A word-for-word copy of the data is what's wanted, with no pictures.

##### Data provided

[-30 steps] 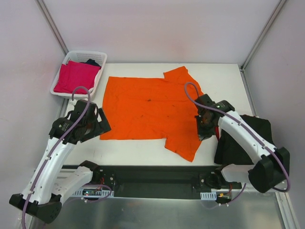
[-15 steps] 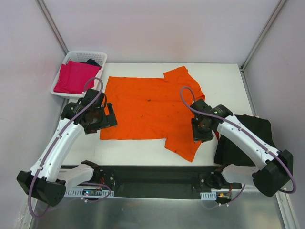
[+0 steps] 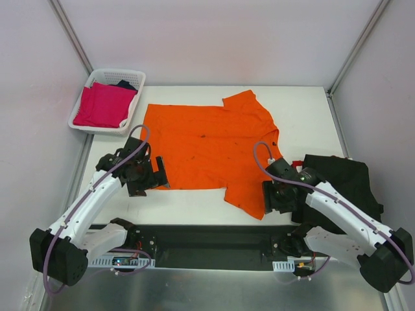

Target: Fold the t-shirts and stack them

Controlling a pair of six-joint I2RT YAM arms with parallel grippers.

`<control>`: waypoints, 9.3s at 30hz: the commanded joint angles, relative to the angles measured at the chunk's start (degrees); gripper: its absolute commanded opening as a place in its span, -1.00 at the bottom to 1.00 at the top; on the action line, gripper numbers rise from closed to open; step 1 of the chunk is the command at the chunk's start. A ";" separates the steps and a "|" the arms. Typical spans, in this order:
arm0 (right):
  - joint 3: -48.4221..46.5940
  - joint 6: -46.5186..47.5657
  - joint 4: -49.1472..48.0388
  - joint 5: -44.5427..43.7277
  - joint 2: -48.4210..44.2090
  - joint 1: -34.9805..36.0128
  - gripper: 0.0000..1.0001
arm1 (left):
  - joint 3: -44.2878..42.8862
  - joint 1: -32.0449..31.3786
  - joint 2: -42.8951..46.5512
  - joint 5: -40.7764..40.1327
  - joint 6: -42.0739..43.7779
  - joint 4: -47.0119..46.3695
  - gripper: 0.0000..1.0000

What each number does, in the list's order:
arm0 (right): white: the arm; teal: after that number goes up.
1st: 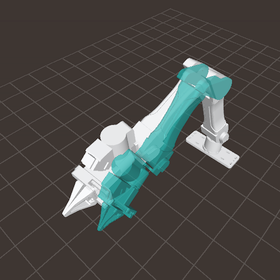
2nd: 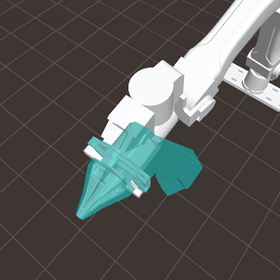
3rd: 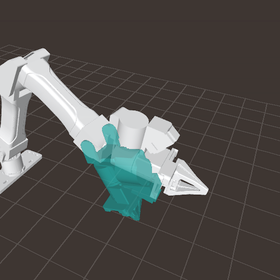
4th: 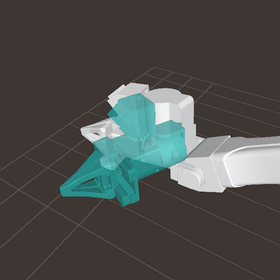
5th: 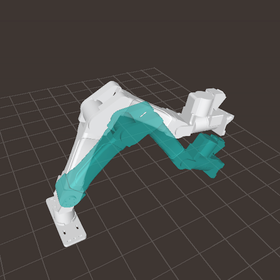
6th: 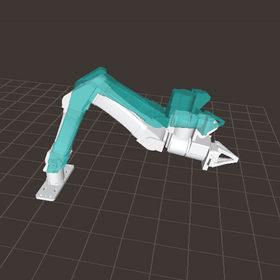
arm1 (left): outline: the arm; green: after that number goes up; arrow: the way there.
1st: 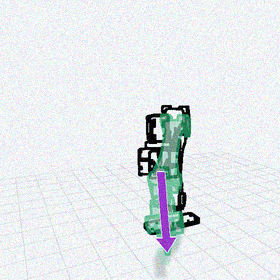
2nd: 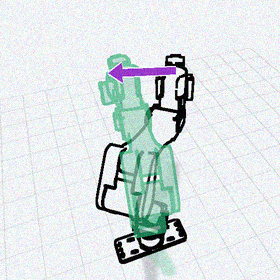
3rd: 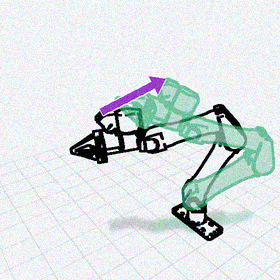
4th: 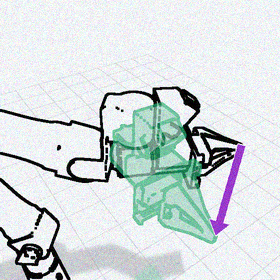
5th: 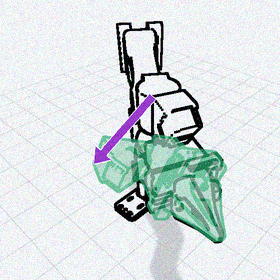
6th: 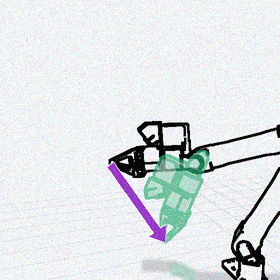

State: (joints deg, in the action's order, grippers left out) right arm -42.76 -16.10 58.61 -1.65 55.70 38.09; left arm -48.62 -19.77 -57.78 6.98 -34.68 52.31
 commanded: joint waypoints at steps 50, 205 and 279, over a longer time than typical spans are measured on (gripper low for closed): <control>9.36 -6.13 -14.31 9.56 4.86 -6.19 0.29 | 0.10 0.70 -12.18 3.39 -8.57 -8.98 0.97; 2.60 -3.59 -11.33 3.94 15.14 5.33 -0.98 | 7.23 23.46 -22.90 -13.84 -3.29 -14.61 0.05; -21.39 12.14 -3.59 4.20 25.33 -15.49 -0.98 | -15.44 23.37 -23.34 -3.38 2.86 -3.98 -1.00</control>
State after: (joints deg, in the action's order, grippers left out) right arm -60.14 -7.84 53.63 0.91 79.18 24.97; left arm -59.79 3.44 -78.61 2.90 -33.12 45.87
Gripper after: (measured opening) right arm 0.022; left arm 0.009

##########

*Reply:*
[-30 steps] 
[-15 steps] 
[+0 steps] 

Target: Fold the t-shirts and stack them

Controlling a pair of six-joint I2RT YAM arms with parallel grippers.

`<control>`: waypoints, 9.3s at 30hz: the commanded joint angles, relative to the angles measured at the chunk's start (degrees); gripper: its absolute commanded opening as a place in its span, -1.00 at the bottom to 1.00 at the top; on the action line, gripper numbers rise from closed to open; step 1 of the chunk is the command at the chunk's start. A ";" separates the steps and a "|" the arms. Typical spans, in this order:
arm0 (right):
  - joint 3: -48.4221..46.5940
  - joint 6: -46.5186..47.5657
  - joint 4: -49.1472..48.0388
  - joint 5: -44.5427..43.7277
  - joint 2: -48.4210..44.2090
  - joint 1: -34.9805..36.0128
  - gripper: 0.0000..1.0001
arm1 (left):
  - joint 3: -44.2878..42.8862
  - joint 1: -32.0449..31.3786
  - joint 2: -42.8951..46.5512
  - joint 5: -40.7764..40.1327
  - joint 6: -42.0739..43.7779
  - joint 4: -47.0119..46.3695
  - gripper: 0.0000..1.0000

What each number does, in the list's order:
arm0 (right): white: the arm; teal: after that number goes up.
1st: 
2nd: 
3rd: 
4th: 
5th: 
6th: 
arm1 (left): outline: the arm; green: after that number goes up; arrow: the way there.
1st: 
2nd: 
3rd: 
4th: 
5th: 
6th: 

State: (joints deg, in the action's order, grippers left out) right arm -42.76 -16.10 58.61 -1.65 55.70 38.09; left arm -48.62 -19.77 -57.78 6.98 -34.68 52.31
 commanded: joint waypoints at steps 50, 205 and 279, over a longer time than typical spans are measured on (gripper low for closed): <control>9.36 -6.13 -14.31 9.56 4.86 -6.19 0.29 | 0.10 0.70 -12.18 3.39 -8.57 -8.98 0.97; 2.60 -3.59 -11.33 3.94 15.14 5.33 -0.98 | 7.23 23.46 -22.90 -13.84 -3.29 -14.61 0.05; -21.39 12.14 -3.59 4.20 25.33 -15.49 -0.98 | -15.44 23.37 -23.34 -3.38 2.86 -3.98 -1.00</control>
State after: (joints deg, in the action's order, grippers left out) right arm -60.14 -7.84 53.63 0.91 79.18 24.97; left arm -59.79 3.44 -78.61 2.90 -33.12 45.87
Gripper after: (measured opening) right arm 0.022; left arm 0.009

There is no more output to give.